Though the title might suggest a film mired in a cliché of social realism, where a backdrop of recession and the current economy are never far away, SSDD plays with those themes, but we get characters who are more than just one-dimensional working class stock. They are also part of the interspersed snatches of dialogue, where peppered conversations with people also form vignettes of the city. SSDD crackles with observational humour from exchanges in cafes about the theoretics of free speech, and later scenes with drug addled dealers that swiftly turn to paranoid ramblings.

The borough of Hackney, in East London is just as much of a central character as the people who live there. The multi-layered landscape of high-rise buildings, council estates, and the loft apartments all within reach of the moneyed, financial district of the City. Phil, (Richard Oldham) a squatter and former rioter and Lee (Samuel Anoyke) recently released from prison, work as security guards, relieving the tedium of the night shift with drugs and tales of the poll tax riots.

In an age of globalisation where wine bars, and gastro pubs have replaced community pubs, at the heart of the film there is a recurring sense of community. Pivotal scenes take place in a working men’s club as opposed to a pub, illustrating a setting where locals are regular customers brought together not just through class, and economic structure, but also through a fear of change. Trying to make sense of a recently reported suicide bomb in the city, Rick (Paul Marlon) taps into what he sees as relevant parallels with the film ‘ Conan the Barbarian.’ Holding court with a half drunk, but still lucid monologue he sees Conan as a folklore hero of the oppressed held under a brutal dictatorship. What could so easily have been an overwrought scene, in a lesser skilled director’s hands, Hall makes good use of the subtle underplay, with Marlon’s perfomance appearing effortless but still engaging.

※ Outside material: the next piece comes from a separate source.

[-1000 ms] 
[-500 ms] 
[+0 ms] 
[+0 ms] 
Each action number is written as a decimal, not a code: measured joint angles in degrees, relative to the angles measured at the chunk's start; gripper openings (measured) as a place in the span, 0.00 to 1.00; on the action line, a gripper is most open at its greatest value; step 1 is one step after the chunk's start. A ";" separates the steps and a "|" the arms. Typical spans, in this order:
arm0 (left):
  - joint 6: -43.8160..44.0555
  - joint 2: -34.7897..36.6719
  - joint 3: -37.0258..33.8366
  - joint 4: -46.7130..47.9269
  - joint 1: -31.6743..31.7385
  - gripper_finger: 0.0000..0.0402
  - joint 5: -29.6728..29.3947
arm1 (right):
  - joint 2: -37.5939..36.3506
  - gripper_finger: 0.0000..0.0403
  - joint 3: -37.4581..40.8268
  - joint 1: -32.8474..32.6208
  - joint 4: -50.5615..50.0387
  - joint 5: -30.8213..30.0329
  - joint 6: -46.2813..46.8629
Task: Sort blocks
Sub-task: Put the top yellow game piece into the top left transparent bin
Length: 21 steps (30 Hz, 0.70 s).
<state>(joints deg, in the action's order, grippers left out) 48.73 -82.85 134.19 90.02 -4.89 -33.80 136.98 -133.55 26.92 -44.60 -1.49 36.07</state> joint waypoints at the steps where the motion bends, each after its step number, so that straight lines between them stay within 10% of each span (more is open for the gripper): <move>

SSDD explores the sense of loss that is not only attributed to life, but the loss of identity in a transient age.

Cast

Lee – Samuel Anoyke
Phil – Richard Oldham
Jermaine – Issac Ewulo
Rick – Paul Marlon
Sophie – Angela Hazeldine
Lynn – Clare Barry

Crew

Greg Hall – Director- http://www.brokebutmakingfilms.com

Becky Finlay-Hall – Producer – http://www.olivebranchtheatre.com

Nicholas Winter – Cinematography – http://www.porcelainfilm.com/

Jeet Thakrar – Sound – http://www.overthrowuk.com/

Original Score – Jehst -http://www.ynr-productions.co.uk/

Photos: Hannah Powell http://www.facebook.com/photo_search.php?oid=34055279235&view=all

For information on the films release please go to
http://www.brokebutmakingfilms.com

Conan The Barbarian 1982 – Director – John Milius

Greg Hall (Filmmaker) Interview


I met Greg Hall four years ago, after a screening of his short films at Portobello Film Festival’. We spoke about his début ‘The Plague’ made at the age of 22, and shot on a mini dv in three weeks on a budget of £3,500. We touched on the high ratio to low ratio of female producers to female directors, the singer Donovan and his filmmaking plans for the future.

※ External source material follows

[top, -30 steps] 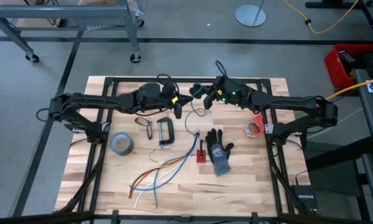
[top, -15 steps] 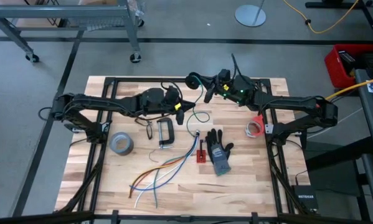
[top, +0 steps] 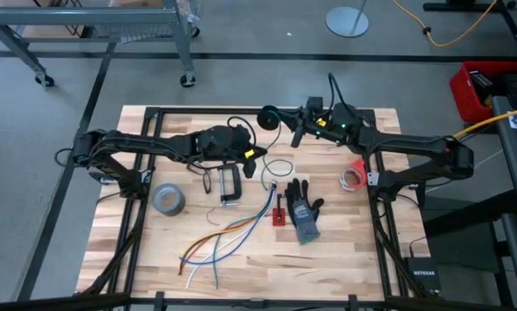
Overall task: Coil cords
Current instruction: Coil the green wire on the spool
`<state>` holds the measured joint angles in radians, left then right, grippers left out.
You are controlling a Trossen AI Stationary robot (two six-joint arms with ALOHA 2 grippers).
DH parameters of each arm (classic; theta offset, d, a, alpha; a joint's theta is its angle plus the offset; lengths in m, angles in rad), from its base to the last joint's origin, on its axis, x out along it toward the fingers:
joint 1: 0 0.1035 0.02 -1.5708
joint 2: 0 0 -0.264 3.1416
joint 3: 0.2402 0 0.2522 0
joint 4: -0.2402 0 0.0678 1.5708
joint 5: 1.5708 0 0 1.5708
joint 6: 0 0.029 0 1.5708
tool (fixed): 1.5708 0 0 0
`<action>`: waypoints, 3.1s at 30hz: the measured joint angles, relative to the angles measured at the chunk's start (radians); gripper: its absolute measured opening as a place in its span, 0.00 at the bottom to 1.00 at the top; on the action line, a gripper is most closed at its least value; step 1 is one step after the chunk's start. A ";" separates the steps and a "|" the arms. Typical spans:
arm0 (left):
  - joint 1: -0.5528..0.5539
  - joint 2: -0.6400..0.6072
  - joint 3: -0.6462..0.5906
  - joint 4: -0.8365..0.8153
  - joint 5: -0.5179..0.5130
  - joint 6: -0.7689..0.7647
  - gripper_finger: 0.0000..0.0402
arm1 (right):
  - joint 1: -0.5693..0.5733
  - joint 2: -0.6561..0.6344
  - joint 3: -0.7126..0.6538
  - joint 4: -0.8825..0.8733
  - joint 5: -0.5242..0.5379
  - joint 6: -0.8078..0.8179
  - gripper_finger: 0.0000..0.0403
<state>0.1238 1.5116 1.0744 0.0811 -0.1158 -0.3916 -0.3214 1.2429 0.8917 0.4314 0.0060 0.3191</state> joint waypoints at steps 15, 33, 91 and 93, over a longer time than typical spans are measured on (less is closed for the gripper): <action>0.001 0.000 0.000 -0.129 0.000 0.042 0.00 | 0.000 -0.181 0.000 -0.474 -0.149 -0.013 0.01; 0.077 0.000 -0.001 -0.041 0.000 0.014 0.00 | 0.000 -0.162 0.000 -0.704 -0.144 -0.040 0.01; 0.105 0.003 0.000 0.040 -0.026 -0.130 0.00 | 0.003 0.146 -0.001 -0.343 -0.058 0.013 0.01; 0.110 0.003 0.000 0.039 -0.026 -0.132 0.00 | 0.002 0.146 -0.001 -0.349 -0.069 0.013 0.01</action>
<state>0.2341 1.5146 1.0744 0.1200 -0.1413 -0.5236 -0.3190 1.3884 0.8906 0.0828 -0.0631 0.3321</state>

His second feature ‘Kapital’ commissioned by ‘The Manchester International Festival’ is a dark, and uncompromising fable loosely based on four fairy tales. A collaboration between the acclaimed composer Steve Martland, who wrote the score without seeing the film, with the story edited to the music as a guide.

His third film – SSDD recently won best film (no budget feature) at the London International Independent Film Festival.

Interview with Greg Hall, Shortwave Cinema, London International Independent Film Festival – April 25th 2011.

YOU’VE SAID IN PAST INTERVIEWS THAT THE UK LACKS A REAL INDEPENDENT FILM SCENE, THERE’S NO SUPPORT, AND A TENDENCY FOR UK CINEMA TO CHURN OUT ANOTHER HODGE PODGE OF BRIT ROM COM.  DOES THE FAULT LIE AT A MAINSTREAM BRITISH PUBLIC WHO PREFER CINEMA TO BE A PATCHWORK OF REALITY TV, SOAP OPERA AND SITCOM?

Greg Hall: I think the audience kind of plays into the hands of accessible mainstream/soap/rom-coms. Michael Moore the documentary filmmaker has always said: “If you give some intelligence to an audience, they will rise to it, they will go away and they will research it”, so I think a lot of the times the filmmakers in the industry think of the audience as this dumb mass.  You can put ideas out there to an audience, not everyone may like it, some people might be challenged by it, but that’s a good thing. And people will go away and talk about it, debate about it and that’s as filmmakers what we should do, as artists, challenging an audience. I think a lot of it comes from advertising and demographics. This is the audience, they’re aged this to that…

Jennifer: They’re branded

Greg: It just lumps a load of people together.

Jennifer: Especially that age range from 18-35 years.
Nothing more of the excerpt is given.